I tried the following:
from scipy import sparse
from numpy.linalg import norm
vector1 = sparse.csr_matrix([ 0 for i in xrange(4000000) ], dtype = float64)
#just to test I set a few points to a value higher than 0
vector1[ (0, 10) ] = 5
vector1[ (0, 1500) ] = 80
vector1[ (0, 2000000) ] = 6
n = norm(t1)
but then I get the error:
ValueError: dimension mismatch
The norm function only works with arrays so probably that's why the csr_matrix is not working, but then I didn't find another way of computing the norm effectively. One possible solution would be to compute:
norm(asarray(vector1.todense()))
but then it kills the purpose of using sparse vectors at first. And as the last approach I could iterate through each element of the vector and compute manually the norm, but since efficiency is really important I was searching for something faster and easier to implement.

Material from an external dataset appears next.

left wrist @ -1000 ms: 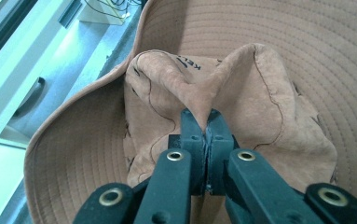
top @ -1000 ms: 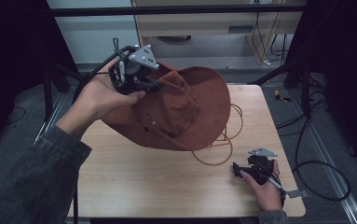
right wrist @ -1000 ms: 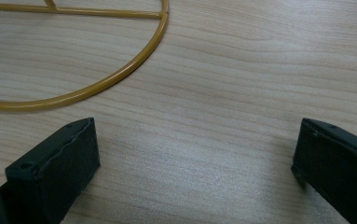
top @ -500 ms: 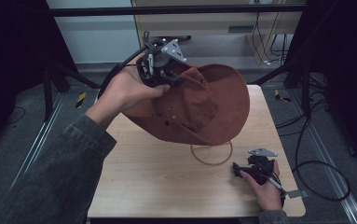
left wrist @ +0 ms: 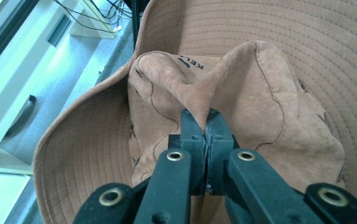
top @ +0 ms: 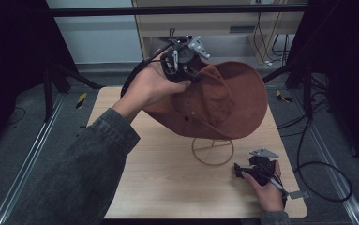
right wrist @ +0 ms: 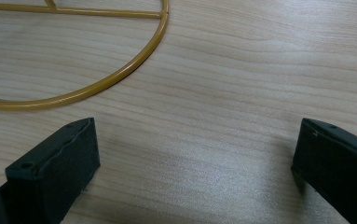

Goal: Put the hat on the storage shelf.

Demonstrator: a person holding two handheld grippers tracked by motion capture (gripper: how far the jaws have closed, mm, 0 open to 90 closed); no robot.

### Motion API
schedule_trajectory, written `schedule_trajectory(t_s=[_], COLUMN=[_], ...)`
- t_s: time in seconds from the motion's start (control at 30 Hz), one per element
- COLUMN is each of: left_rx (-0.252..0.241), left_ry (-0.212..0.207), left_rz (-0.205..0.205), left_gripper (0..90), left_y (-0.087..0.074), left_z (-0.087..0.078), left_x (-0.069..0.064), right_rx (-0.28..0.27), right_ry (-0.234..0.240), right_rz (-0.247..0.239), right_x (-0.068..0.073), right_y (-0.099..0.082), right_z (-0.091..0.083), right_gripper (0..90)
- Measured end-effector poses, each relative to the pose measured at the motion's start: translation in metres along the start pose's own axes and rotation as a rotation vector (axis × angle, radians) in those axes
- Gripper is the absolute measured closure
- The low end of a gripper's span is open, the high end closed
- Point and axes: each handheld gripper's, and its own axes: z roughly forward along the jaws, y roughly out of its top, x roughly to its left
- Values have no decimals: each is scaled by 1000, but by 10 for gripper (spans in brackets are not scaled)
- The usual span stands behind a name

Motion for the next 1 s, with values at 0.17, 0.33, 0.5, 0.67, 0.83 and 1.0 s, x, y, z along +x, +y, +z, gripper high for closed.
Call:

Thanks in advance for any help!
EDIT: I tried everything that was suggested and the best solution is:
(vector1.data ** 2).sum()
from Dougal. But the Cython solution is also very good and works better as the vector grows in number of elements different of zero. Thanks everyone for the help!
vector1.data
directly. You can also use things like vector1.multiply(vector1)
plus .sum
or vector1.dot(vector1.T)
but as Dougal pointed out, that can be much slower for this simple case.